Biden issued an executive order on Friday that revokes a handful of orders from former President Trump, including several tied to the defacement and vandalism of public monuments amid last year’s racial justice protests.
Biden’s order negates an order from June 2020 that made it the policy of the United States to prosecute people to the “fullest extent” of the law if they damage or deface public property.
The order from Trump also said it was the policy of the U.S. to withhold federal support from state and local governments and law enforcement agencies if they fail to protect public monuments and spaces from vandalism.
BLM Assualt On Monuments of American Historical Figures…Even Abraham Lincoln
The May 2020 death of George Floyd, a Black man, while in Minneapolis police custody had sparked a wave of racial justice protests – some of which escalated into violent looting, rioting, and tearing down or defacement of statues of American historical figures.
“All statues in the National Garden should be lifelike or realistic representations of the persons they depict, not abstract or modernist representations,” a July 2020 order said.
“My Administration will not abide an assault on our collective national memory,” Trump said in the order.
In addition to the national garden language, a July 2020 order had set up a task force for building and rebuilding monuments and had decried the tearing down of statues of historical figures like George Washington and Thomas Jefferson.

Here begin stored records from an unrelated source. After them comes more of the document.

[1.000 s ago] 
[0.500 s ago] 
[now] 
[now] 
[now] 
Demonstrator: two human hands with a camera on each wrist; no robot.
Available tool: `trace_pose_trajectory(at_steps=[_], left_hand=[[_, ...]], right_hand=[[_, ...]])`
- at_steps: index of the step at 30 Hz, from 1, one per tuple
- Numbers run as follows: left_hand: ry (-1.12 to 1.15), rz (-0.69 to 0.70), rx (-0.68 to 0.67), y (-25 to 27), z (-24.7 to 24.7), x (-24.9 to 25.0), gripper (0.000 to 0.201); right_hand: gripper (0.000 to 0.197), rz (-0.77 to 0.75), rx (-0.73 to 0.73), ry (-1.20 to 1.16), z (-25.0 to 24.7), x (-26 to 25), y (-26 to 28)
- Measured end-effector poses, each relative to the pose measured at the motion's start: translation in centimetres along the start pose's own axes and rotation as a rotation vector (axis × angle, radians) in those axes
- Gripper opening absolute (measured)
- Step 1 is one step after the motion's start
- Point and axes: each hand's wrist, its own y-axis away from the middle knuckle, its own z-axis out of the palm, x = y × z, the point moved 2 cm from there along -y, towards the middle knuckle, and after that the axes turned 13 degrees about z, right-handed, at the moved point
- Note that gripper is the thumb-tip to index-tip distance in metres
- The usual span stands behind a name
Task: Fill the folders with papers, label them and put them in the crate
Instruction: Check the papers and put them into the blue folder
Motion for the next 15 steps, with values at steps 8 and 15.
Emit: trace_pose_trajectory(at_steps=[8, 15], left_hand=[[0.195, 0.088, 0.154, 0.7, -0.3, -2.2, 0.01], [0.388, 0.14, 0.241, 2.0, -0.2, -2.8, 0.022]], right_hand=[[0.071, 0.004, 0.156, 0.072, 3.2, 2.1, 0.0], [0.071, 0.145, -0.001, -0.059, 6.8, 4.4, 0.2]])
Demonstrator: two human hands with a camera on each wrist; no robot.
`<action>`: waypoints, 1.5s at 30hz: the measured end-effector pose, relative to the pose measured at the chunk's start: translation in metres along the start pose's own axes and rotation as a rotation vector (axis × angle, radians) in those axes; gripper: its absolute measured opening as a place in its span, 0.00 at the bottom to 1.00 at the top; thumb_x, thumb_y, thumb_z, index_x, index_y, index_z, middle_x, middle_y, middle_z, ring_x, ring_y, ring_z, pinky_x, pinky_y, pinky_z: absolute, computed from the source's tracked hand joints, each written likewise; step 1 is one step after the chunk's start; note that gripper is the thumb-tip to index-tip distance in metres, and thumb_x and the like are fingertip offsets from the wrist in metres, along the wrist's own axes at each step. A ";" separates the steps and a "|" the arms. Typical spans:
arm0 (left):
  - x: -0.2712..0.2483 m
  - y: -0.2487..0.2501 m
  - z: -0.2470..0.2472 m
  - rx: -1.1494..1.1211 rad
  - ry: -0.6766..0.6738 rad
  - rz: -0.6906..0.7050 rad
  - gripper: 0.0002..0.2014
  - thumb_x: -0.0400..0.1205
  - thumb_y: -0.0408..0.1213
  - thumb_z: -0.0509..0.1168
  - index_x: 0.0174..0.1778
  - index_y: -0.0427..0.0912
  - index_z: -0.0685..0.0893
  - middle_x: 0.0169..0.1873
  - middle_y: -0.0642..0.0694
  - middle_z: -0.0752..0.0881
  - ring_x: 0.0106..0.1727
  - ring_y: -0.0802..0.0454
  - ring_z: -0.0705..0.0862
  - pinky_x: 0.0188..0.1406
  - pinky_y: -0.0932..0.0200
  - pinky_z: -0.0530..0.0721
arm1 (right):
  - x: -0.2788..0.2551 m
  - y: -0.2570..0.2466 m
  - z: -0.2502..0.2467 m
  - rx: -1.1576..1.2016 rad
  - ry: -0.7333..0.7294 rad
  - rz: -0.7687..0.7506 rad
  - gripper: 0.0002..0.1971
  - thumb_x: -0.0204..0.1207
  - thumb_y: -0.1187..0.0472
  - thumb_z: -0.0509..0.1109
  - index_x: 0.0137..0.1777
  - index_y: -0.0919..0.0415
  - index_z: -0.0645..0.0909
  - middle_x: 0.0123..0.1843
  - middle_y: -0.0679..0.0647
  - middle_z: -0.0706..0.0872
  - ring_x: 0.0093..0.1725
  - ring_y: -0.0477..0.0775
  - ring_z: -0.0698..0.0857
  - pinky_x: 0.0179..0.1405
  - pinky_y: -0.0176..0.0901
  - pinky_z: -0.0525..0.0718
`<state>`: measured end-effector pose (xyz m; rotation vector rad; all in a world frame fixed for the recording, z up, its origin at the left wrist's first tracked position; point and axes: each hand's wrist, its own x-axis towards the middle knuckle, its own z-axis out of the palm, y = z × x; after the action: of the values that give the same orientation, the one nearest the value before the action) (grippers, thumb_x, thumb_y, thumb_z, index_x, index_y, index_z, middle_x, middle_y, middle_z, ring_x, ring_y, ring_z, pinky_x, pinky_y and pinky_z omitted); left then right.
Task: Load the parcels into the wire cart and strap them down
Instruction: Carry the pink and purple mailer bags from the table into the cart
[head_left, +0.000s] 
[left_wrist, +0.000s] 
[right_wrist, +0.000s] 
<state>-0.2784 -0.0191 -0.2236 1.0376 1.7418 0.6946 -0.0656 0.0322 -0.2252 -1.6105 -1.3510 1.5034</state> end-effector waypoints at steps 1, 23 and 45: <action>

Biden’s order also reverses a May 2020 order from Trump that attempted to clarify the kinds of immunity technology companies have related to the content that flows across their platforms.
Trump issued the order after Twitter attached a fact-checking label to one of his tweets about mail-in voting.
Twitter permanently suspended the president’s account in January, citing its policies against inciting violence.
The Friday order also revokes an order from Trump directing U.S. foreign assistance to be clearly identified as “American aid” and an order the former president issued in his final days in office directing agencies to clearly identify whether the regulations they issue are subject to criminal penalties for violations.